Unfortunately, U.S. patent law creates disincentives for searching through patents, even though one of the main justifications given for the patent system is that the patent teaches the public how to practice an invention that might otherwise be secret. Willful infringement subjects the infringer to enhanced damages when they are aware of the patent and intend to infringe, and reading patents increases the probability that subsequent infringement will be found to be willful. Moreover, we find that developers often assume that the patents they discover are broader in scope than they actually are, and thus such developers become overly or needlessly worried. If, despite this, you do intend to conduct a patent search, you should seek legal advice first.
That said, I'm happy to live and work in Europe where we don't need to deal with this crap.
Thankfully, Art. 52 of the European Patent Convention is pretty sensible in that it does not regard discoveries, scientific theories and mathematical methods, aesthetic creations, and "schemes, rules and methods for performing mental acts, playing games or doing business, and programs for computers" as patentable subject matter.[1]
[1] http://www.epo.org/law-practice/legal-texts/html/epc/2010/e/...
As for PCT. Patents enter the national or regional phase and get examined against the local patent law. Some countries may be inclined to rubber stamp already granted patents (saving time and money). Certainly USA searches for PCT used to be the only ones that were guaranteed _not_ to be thorough!
Something where someone could submit a piece of prior art and for each of the claims in the patent describe how the prior art invalidates that claim.
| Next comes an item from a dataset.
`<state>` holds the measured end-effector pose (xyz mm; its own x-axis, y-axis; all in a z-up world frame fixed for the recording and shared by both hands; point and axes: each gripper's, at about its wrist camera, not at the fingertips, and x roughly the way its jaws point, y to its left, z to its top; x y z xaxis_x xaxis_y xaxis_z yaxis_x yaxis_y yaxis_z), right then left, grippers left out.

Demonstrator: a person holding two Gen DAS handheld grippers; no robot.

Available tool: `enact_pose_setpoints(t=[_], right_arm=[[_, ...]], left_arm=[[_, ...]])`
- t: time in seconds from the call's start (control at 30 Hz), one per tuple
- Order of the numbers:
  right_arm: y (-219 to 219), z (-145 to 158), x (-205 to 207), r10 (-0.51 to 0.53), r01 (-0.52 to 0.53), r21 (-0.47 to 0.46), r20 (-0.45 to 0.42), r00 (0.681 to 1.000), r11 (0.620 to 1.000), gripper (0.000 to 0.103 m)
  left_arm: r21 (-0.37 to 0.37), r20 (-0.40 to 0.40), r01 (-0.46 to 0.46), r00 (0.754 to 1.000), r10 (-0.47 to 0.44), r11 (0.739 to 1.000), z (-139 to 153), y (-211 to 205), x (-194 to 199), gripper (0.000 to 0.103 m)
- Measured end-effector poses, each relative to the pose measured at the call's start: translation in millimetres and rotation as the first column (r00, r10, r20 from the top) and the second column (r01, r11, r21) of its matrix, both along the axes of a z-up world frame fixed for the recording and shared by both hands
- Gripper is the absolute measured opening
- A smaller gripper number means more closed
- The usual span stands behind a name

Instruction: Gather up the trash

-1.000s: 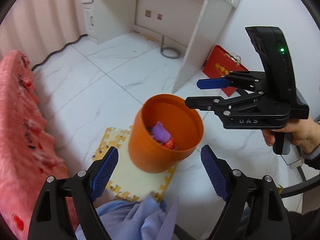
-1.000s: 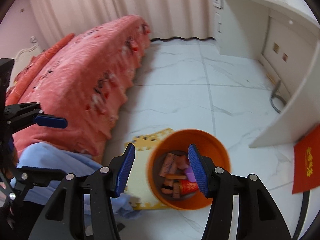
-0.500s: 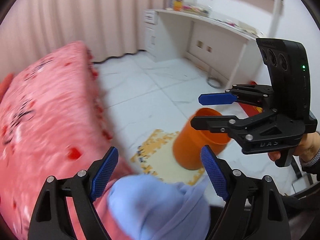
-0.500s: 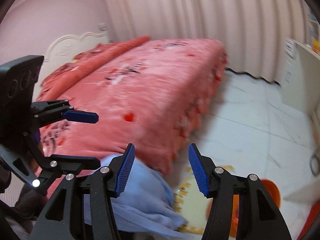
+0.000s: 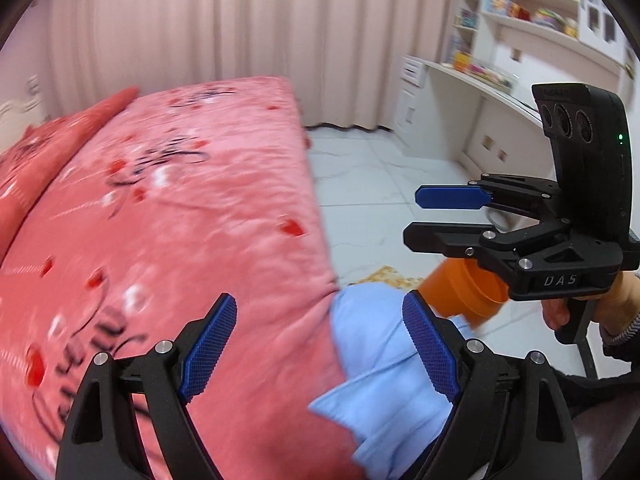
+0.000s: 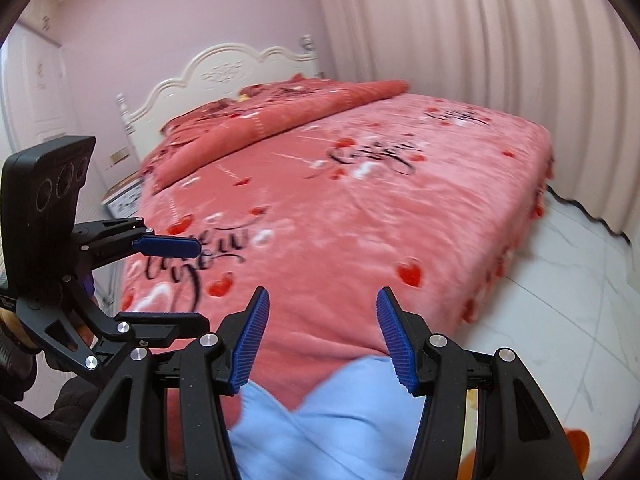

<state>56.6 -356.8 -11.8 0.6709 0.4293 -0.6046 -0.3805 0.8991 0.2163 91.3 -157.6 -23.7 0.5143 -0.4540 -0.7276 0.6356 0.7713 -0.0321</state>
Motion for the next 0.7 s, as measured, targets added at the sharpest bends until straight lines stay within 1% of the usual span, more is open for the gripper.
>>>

Plus some sort of discussion forum for people to discuss the prior art.
A few companies did launch in this space about a decade back (offering bounties that would be paid by companies getting sued over the patents), but no-one seems to have really succeeded in gaining traction.
I was hoping to use this program to build support for, and ultimately raise enough money to request, ex parte reexaminations of issued patents.
Would any of you have interest if I kept pushing for that idea?
Commercial example: http://www.articleonepartners.com/ "The World's Largest Patent Research Community"
Though apparently they've filed a patent application for crowdsourced vetting for compensation... http://arstechnica.com/tech-policy/news/2008/11/startup-crow...
The Patent Office itself should crowd-source the software community looking for prior art before a patent is issued in the first place.
1. Software for a general-purpose digital computer is equivalent to a mathematical algorithm, and therefore not statutory material for a patent.
2. If the all the novelty and non-obviousness in a claim is contained in software, then that claim is not patentable.
3. Software as an element of an otherwise patentable claim does not make the entire claim unpatentable. This is nothing more than the complement of 2. Don't read it in any way inconsistent with 2.
4. Don't read 3 in a way that's inconsistent with 1 and 2. Pay attention to 1, 2 and 3. They are the policy.
Like my policy? I hope so, but they'll never listen to it. If they don't listen to the Supreme Court, they won't listen to anyone. 1 is Benson, 2 is Flook, 3 is Diehr, and 4 is Bilski.
As far as I can tell, Apple has patented something that has been produced before, and the website is requesting evidence of that to undo the patent?